= TASK PROMPT =
Exactly the lines from the beginning of the listing below through the line that contains "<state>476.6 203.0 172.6" should be transcribed, and pictures must stay out.
--- START ---
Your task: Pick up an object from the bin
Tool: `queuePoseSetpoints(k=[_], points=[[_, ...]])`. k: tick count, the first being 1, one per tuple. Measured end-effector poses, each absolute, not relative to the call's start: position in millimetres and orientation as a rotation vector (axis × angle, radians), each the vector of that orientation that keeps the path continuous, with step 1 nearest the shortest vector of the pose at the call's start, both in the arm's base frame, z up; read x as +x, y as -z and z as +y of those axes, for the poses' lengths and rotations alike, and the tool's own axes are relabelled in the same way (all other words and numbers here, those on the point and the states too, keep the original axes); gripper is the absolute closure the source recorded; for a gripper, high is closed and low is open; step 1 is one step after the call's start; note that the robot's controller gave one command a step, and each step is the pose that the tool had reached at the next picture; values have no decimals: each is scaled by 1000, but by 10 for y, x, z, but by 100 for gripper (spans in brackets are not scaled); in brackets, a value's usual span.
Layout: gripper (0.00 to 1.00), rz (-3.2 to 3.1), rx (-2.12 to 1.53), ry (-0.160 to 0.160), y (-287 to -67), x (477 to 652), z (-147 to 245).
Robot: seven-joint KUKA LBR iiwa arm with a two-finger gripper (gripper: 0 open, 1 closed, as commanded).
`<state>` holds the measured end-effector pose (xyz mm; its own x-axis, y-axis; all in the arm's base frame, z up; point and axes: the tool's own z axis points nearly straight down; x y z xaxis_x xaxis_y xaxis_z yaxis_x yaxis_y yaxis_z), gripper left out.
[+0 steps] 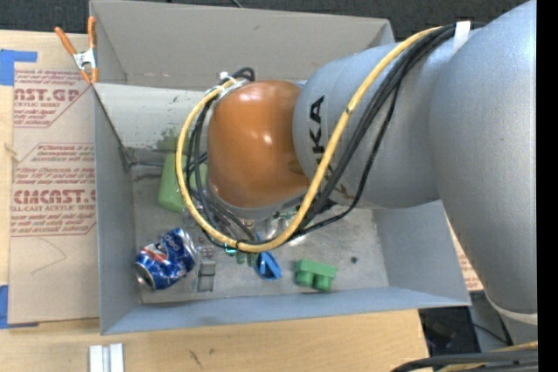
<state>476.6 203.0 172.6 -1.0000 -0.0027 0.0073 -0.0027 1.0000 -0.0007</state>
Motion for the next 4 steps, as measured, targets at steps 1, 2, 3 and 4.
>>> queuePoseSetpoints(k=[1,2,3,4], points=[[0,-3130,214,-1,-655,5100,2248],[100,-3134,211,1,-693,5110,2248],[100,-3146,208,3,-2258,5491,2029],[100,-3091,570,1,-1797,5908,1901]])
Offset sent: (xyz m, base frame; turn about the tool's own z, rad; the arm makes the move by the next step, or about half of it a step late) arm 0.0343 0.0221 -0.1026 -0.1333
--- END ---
= ANSWER BOX =
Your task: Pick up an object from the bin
Tool: `queuePoseSetpoints(k=[_], points=[[_, ...]])`. k: tick count, the first being 1, one per tuple. Measured end-effector poses, each absolute, not relative to the call's start: position in millimetres and orientation as a rotation vector (axis × angle, radians), each the vector of that orientation that keeps the path continuous, with step 1 nearest the shortest vector of the pose at the call's start, both in the arm's base frame, z up; read x as +x, y as -z and z as +y of those axes, for the poses' lengths and rotations alike, and the tool's own axes are relabelled in the same way (all other words and numbers here, those on the point and the states too, keep the original axes); gripper is the absolute closure the source recorded; for a gripper, high is closed and low is open; step 1 is one step after the call's start; note that the robot's controller gave one command a step, and each step is the pose that the tool had reached at the next picture; values have no decimals: each is scaled by 1000, but by 10 for y, x, z, but by 100 for gripper (spans in brackets are not scaled); in brackets, a value's usual span.
Layout: gripper (0.00 to 1.00), rz (-3.2 to 3.1), rx (-2.12 to 1.53), ry (-0.160 to 0.160), y (-287 to -67), x (477 to 652), z (-147 to 245).
Robot: seven-joint KUKA LBR iiwa arm with a two-finger gripper (gripper: 0 open, 1 closed, as commanded).
`<state>` holds the measured end-effector pose (xyz mm; its own x-axis, y-axis; all in the arm's base frame, z up; point and axes: the tool's own z axis points nearly straight down; x y z xaxis_x xaxis_y xaxis_z yaxis_x yaxis_y yaxis_z), gripper left out.
[+0 steps] 
<state>476.6 203.0 172.6 -1.0000 -0.0027 0.0073 -0.0027 1.0000 -0.0007</state>

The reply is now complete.